She was named Mildred Elizabeth Sisk when she was born

in Portland, Maine, on November 29, 1900. Her parents,

Vincent Sisk and Mae Hewitson Sisk, were divorced in

1907, and a few years later Mildred's mother married a

dentist, Dr. Robert Bruce Gillars. From that time on

the child was known as Mildred Gillars.

 

The family moved around a great deal during her early

years, but Mildred Gillars eventually graduated from

high school in Conneaut, Ohio, in 1917. Then it was on

to Ohio Wesleyan University in the small town of

Delaware, where, hoping to pursue a stage career, she

majored in dramatic arts. Gillars did well in speech,

languages and dramatics but did not graduate because

of her failure to meet all university requirements and

standards.

 

According to her half sister, Gillars worked at a

variety of jobs after leaving college--clerk,

salesgirl, cashier and waitress--all to further her

ambition to become an actress. In 1929 she went to

Europe with her mother and spent six months studying

in France before returning to the United States.

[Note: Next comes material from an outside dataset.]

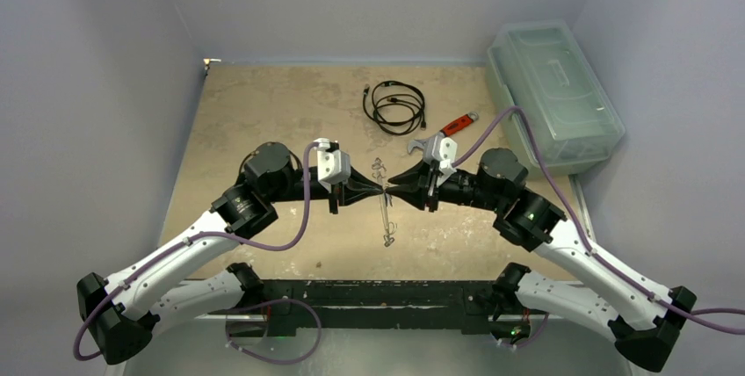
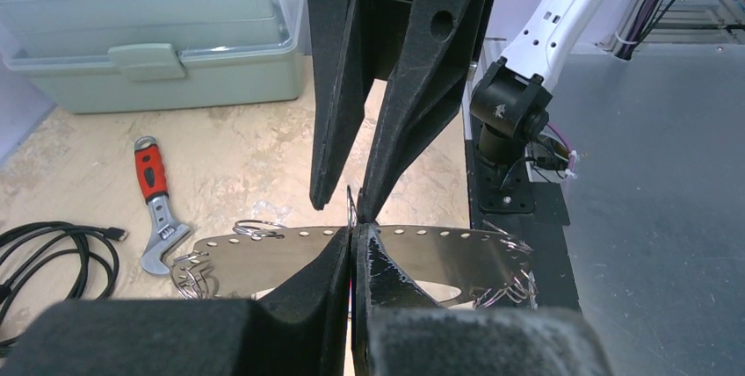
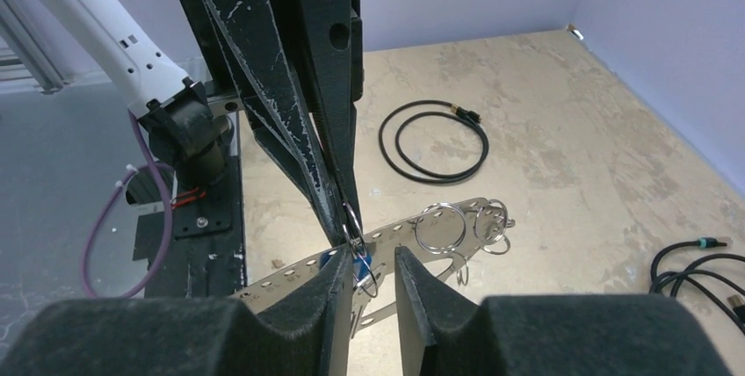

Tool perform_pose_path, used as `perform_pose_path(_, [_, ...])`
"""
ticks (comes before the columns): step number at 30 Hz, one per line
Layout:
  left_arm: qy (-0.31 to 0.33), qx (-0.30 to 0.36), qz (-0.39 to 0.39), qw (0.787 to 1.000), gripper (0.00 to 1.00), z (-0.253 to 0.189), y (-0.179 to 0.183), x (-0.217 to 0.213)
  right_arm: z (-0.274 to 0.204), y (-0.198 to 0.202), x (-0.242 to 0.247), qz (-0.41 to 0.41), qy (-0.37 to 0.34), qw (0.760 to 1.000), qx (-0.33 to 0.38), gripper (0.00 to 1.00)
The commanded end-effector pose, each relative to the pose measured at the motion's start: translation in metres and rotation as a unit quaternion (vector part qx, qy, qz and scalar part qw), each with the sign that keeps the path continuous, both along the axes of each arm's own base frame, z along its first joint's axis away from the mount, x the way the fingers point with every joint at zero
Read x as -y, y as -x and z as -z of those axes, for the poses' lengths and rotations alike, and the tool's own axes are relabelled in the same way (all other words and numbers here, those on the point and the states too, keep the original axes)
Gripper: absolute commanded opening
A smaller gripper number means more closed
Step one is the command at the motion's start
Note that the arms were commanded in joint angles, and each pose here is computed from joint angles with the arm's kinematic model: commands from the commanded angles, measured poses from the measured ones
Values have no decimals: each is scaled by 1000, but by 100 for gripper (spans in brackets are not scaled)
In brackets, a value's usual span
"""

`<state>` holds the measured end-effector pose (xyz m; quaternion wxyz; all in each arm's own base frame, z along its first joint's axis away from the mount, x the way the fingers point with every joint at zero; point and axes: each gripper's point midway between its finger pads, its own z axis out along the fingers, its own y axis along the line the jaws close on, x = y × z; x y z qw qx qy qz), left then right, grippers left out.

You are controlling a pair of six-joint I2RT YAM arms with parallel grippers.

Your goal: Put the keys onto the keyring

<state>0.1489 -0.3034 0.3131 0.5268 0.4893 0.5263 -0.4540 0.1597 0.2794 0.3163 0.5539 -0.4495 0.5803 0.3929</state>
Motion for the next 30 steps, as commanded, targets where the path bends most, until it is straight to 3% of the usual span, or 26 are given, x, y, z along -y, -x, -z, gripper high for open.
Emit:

Eventually Gillars went to New York, where she worked

in stock companies, musical comedies and vaudeville,

but never made enough impact to gain any real

recognition. In 1933 she returned to Europe and worked

in France as a governess and salesgirl. She moved to

Germany in 1935 and became an English instructor at

the Berlitz School of Languages in Berlin. English

teachers were paid less than Russian instructors--a

possible reason for her decision to accept employment

by Radio Berlin as an announcer and actress. This was

a job much more to her liking, and she stayed with it

until the defeat of Nazi Germany in May 1945. Gillars'

propaganda program was known as "Home Sweet Home" and

usually aired sometime between 8 p.m. and 2 a.m.

daily. Although she referred to herself as "Midge at

the mike," GIs dubbed her Axis Sally. Her broadcasts

were heard all over Europe, the Mediterranean, North

Africa and the United States from December 11, 1941,

through May 6, 1945. Although most of her programs

were broadcast from Berlin, some were aired from

Chartres and Paris in France and from Hilversum in the

Netherlands.

 

Once the war was over, her broadcasts would come back

to haunt her. At a listening post operated by the

Federal Communications Commission in Silver Hill, Md.,

all her programs had been monitored and recorded and

would provide the prosecution with damaging evidence

at her trial. The prosecution charged that her

broadcasts were sugarcoated propaganda pills aimed at

convincing U.S. soldiers that they were fighting on

the wrong side.

 

Most GIs agreed that Gillars had a sultry, sexy voice

that came over the radio loud and clear. Like her

counterpart in the Pacific, Tokyo Rose, she liked to

tease and taunt the soldiers about their wives and

sweethearts back in the States. "Hi fellows," she

would say. "I'm afraid you're yearning plenty for

someone else. But I just wonder if she isn't running

around with the 4-Fs way back home."

 

She would get the names, serial numbers and hometowns

of captured and wounded GIs and voice concern about

what would happen to them, in broadcasts that could be

heard in the United States. "Well I suppose he'll get

along all right," she would say. "The doctors don't

seem... I don't know... only time will tell, you see."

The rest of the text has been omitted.